Lauf-Gefühl für den Körper entwickeln und erkennen
„Run the extra mile“ – so bewundernswert und wahr dieser Spruch ist, so gefährlich kann er auch sein. Manchmal lohnt es sich, die extra Meile zu laufen. Manchmal jedoch auch nicht. Als ich vor einiger Zeit immer das Gefühl hatte, meine Pulswerte seien viel zu hoch und irgendetwas würde mich beim Laufen erdrücken, habe ich mit meinem Arzt darüber gesprochen. Er hat sich meine Werte angeschaut und mich gefragt, wie weit ich in welcher Zeit laufen kann. Schließlich meinte er: „Frau Dörk, sie können ohne stehenzubleiben 10 Kilometer locker in unter einer Stunde laufen. Da ist körperlich alles in Ordnung. Aber die Psyche spielt eine weitaus größere Rolle, als uns manchmal lieb ist.“ Ja, Recht hat er. Was ich damit sagen möchte? In den meisten Fällen erkenne ich den Unterschied zwischen Körper und Psyche und weiß, dass ein „erdrückendes Gefühl“ nicht körperlicher Natur sein muss. Aber: Auch dieses Gefühl entsteht durch Selbstüberschätzung. Es ist immer besser, als einmal mehr auf die Pause-Taste zu drücken, als einmal zu wenig. Diese Erkenntnis dauert. Lange. Aber je eher wir das Laufen einmal mehr hinten anstellen, desto schneller erkennen wir die Bedürfnisse unseres Körpers.

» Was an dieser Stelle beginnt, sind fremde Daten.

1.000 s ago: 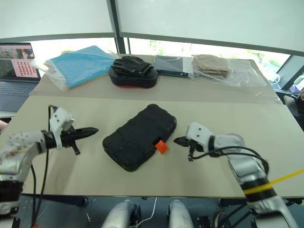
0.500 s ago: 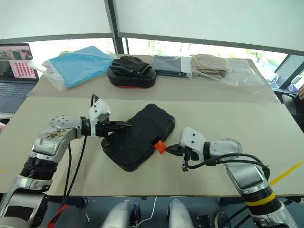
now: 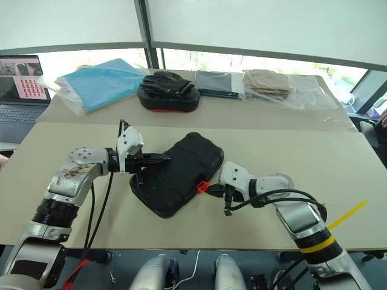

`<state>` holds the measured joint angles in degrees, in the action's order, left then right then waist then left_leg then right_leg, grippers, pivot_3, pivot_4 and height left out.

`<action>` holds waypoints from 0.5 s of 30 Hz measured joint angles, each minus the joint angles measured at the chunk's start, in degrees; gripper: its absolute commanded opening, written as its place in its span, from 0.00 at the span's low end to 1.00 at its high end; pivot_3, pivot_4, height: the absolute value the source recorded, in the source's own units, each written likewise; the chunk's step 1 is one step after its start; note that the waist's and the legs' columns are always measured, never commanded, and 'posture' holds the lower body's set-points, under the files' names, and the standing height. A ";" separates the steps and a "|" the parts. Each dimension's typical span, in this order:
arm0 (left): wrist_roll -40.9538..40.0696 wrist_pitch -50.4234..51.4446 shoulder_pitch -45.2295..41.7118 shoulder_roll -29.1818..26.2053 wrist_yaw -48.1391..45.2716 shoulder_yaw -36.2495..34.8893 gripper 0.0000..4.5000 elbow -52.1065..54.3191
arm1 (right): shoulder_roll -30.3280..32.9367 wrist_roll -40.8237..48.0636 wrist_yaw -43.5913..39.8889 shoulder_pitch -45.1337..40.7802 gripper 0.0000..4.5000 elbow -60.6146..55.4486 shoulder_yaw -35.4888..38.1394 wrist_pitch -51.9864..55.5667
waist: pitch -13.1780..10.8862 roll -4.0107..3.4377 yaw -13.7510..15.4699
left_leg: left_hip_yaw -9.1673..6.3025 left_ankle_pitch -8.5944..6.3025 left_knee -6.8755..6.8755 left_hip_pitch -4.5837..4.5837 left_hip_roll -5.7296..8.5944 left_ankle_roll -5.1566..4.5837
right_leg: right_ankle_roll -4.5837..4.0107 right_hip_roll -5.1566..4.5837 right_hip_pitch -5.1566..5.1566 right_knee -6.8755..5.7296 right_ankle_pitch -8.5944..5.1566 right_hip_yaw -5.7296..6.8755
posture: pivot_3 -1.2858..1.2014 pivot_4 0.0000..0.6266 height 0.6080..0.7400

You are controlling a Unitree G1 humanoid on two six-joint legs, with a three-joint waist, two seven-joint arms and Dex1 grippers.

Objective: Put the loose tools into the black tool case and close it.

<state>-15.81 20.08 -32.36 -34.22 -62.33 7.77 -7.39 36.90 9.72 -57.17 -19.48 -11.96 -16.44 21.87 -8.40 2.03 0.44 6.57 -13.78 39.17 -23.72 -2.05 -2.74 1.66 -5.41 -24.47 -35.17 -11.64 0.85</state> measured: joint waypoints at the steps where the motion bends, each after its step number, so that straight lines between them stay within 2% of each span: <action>1: 0.03 -0.19 0.00 0.00 0.01 0.00 0.01 -0.14 | -0.38 -0.16 0.00 -0.01 0.00 0.46 -0.11 -0.34 | 0.00 0.00 -0.02 | 0.00 0.00 0.00 0.00 0.00 0.00 | 0.00 0.00 0.00 0.00 0.00 0.00 | 0.52 0.24 1.00; 15: 1.94 -3.18 0.12 0.22 0.31 0.28 0.01 -1.90 | -2.82 1.86 0.44 0.58 0.00 0.50 2.51 -0.49 | 0.00 -0.01 -0.58 | 0.01 0.02 0.00 0.29 -0.10 0.04 | -0.03 0.01 0.17 -0.12 0.00 -0.06 | 0.52 0.24 1.00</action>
<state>-13.87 16.90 -32.25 -34.00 -62.02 8.06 -9.30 34.08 11.59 -56.73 -18.91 -11.46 -13.93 21.38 -8.40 2.02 -0.14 6.58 -13.76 39.16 -23.43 -2.15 -2.70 1.64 -5.40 -24.30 -35.29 -11.64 0.79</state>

Warum überschätzen wir uns beim Laufen?
In den letzten Wochen bin ich ziemlich viel und ziemlich oft gelaufen. Laufpausen wollte ich nicht machen, das Verlangen, meine Laufschuhe zu schnüren war einfach stärker. Ich habe mich gefragt, was in mir vorgeht. Denn eine Sache sagte ich mir immer wieder: „Wenn ich nicht laufen gehe, geht es mir nicht so gut. Ich brauche das Laufen.“ Und auch dieser Gedanke ist ein Zeichen von Selbstüberschätzung: zu erwarten, der Körper kann das viele Laufen schon kompensieren, dass Laufpausen nicht wichtig sind und dass ein „ich laufe langsam und nicht schnell, dann wird das schon“-Gedanke das Ganze auch nicht besser macht. Ich überschätzte mich. Mal wieder. Doch die gute Nachricht ist, dass sich für alles eine Lösung finden lässt.
Selbstüberschätzung beim Laufen - ab wann wird es gefährlich?

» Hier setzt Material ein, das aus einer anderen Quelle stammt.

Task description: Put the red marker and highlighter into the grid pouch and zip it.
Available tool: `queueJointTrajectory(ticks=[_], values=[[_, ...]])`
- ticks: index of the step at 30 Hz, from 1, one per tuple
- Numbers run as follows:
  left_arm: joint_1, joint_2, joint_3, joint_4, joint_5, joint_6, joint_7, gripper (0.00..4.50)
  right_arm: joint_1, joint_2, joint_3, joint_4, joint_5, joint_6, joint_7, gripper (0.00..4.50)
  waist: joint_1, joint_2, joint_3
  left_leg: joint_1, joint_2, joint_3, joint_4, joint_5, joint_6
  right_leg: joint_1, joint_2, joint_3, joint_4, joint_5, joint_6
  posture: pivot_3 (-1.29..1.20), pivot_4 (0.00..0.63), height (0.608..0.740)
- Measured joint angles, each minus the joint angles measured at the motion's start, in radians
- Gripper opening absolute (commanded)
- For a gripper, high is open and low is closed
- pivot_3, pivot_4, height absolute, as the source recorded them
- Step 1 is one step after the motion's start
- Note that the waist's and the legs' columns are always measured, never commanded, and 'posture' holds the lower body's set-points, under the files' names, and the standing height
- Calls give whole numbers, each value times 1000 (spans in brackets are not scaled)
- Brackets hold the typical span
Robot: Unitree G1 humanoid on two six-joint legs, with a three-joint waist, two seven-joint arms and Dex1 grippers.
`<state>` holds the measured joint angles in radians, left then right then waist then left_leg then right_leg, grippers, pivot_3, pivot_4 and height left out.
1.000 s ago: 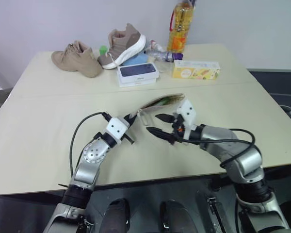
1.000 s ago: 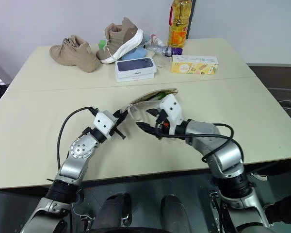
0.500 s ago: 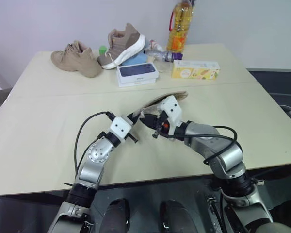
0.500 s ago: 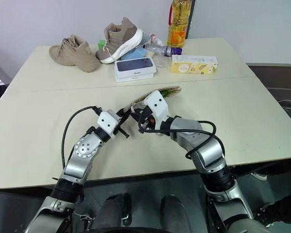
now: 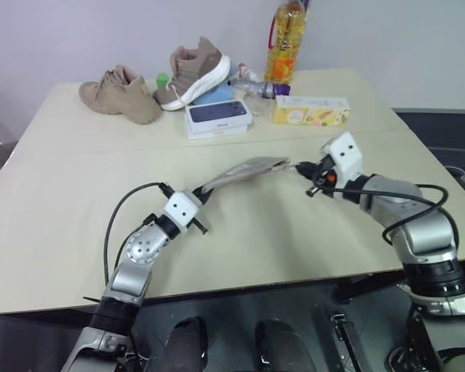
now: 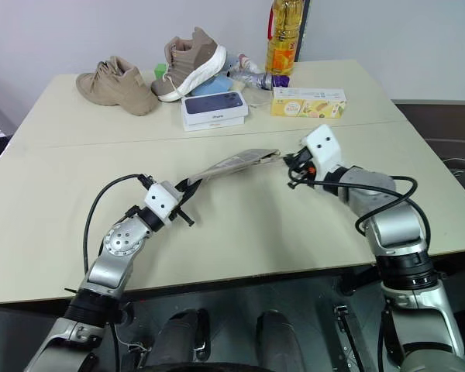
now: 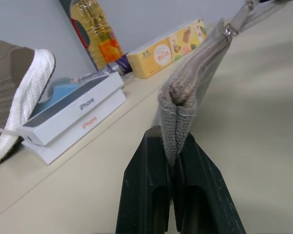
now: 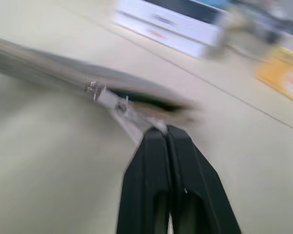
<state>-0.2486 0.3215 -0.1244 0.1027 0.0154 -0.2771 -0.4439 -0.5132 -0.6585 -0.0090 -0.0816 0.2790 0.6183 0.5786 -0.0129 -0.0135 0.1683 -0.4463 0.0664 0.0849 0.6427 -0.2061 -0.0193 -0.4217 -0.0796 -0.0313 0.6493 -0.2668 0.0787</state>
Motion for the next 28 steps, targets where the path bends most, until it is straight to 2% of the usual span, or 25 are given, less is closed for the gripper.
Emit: queueJointTrajectory(ticks=[4,7,10,11,12,14,21,28], values=[[28,26,2,-21,-25,2,-26,0,4,-22,-5,70,-43,-48,-5,60,0,0,0,0,0,0,-1,0,0,-1,0,0,0,0,0,0,150,736],[52,32,10,-33,-51,15,-38,992,21,-22,-5,69,-42,-58,13,868,1,0,0,0,0,0,-1,0,0,-1,0,0,0,0,0,0,150,736],[86,55,45,-34,-78,54,-49,2457,64,-26,-8,62,-32,-57,50,2361,1,0,0,0,0,0,-1,0,0,-1,0,0,0,0,0,0,150,736],[97,62,53,-35,-82,63,-52,2815,81,-29,-9,58,-24,-56,66,2752,1,0,0,0,0,0,-1,0,0,-1,0,0,0,0,0,0,150,736],[111,69,61,-43,-85,78,-56,3394,101,-33,-9,41,-17,-55,84,3323,1,0,0,0,0,0,-1,0,0,-1,0,0,0,0,0,0,150,736],[152,86,74,-76,-99,108,-65,4390,141,-42,-19,13,12,-55,122,3331,1,0,0,0,0,0,-1,0,0,-1,0,0,0,0,0,0,150,736],[322,113,199,-186,-189,227,-59,4390,326,-105,-142,-32,100,-59,250,3331,2,-1,0,1,1,-2,-1,0,0,0,-1,0,-1,0,0,0,150,736],[403,113,276,-269,-234,338,-18,4390,354,-101,-206,10,118,-95,255,3331,-1,-1,0,3,1,-3,-1,-1,-1,-1,-2,0,-2,0,-2,0,150,736]])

Wenn man sich bereits vor dem Laufen schon nicht wohl fühlt, dann könnte das bereits das erste Warnsignal sein. Warum könnte? Aus eigener Erfahrung kann ich sagen, dass es mir oftmals beim Laufen dann gleich viel besser geht und sich das vorherige „Ich fühle mich nicht gut“-Gefühl bloß als Schein entpuppt. Aber es kann auch anders ablaufen. Wenn die Herzfrequenz in die Höhe geht und die Kraft in den Beinen einen verlässt, dann sollte man stoppen. Ich selbst zögere dieses Ende immer weiter hinaus um mir selbst zu beweisen, dass da noch was geht. Im schlimmsten Fall wird mir dann schwindelig. Ist alles schon passiert.
Was dann folgt sind etliche Diskussionen mit mir selbst, ich werde wütend, ärgere mich und bin traurig. All das hätte ich mir ersparen können, wenn ich den Lauf sofort abgebrochen hätte. Aber zu diesem Zeitpunkt wollte ich alles, außer aufgeben. Was ich daraus lerne? Perspektiven wechseln und das Ganze nicht als „aufgeben“ zu betrachten. Am Ende habe ich gelernt, ein noch besseres Bewusstsein für mich und meinen Körper zu erlangen. Und das ist dann garantiert keine Selbstüberschätzung.